» WHAT YOU WILL DO
Pull every line with "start" from the material.

====== SUPPLIED DATA

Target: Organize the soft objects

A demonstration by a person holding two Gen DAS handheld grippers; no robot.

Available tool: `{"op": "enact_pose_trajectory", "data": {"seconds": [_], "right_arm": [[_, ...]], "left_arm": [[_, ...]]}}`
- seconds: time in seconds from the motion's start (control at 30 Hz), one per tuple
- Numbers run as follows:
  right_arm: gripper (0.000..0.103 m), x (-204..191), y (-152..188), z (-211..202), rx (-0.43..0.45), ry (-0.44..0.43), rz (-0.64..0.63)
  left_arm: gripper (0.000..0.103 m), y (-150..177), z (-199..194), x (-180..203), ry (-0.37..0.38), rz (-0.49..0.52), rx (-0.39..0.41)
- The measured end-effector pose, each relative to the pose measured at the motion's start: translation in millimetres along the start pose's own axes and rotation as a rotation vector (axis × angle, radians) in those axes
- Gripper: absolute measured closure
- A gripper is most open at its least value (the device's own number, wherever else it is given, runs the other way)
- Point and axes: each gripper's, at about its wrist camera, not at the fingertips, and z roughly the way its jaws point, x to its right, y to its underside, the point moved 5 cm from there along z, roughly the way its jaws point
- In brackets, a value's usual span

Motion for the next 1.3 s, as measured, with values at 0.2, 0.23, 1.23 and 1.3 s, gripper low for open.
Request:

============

» PROBLEM SOLUTION
- seconds: time in seconds from the motion's start (control at 30 Hz), one per tuple
- The measured end-effector pose, each relative to the pose measured at the motion's start: translation in millimetres along the start pose's own axes and rotation as a rotation vector (axis × angle, radians) in those axes

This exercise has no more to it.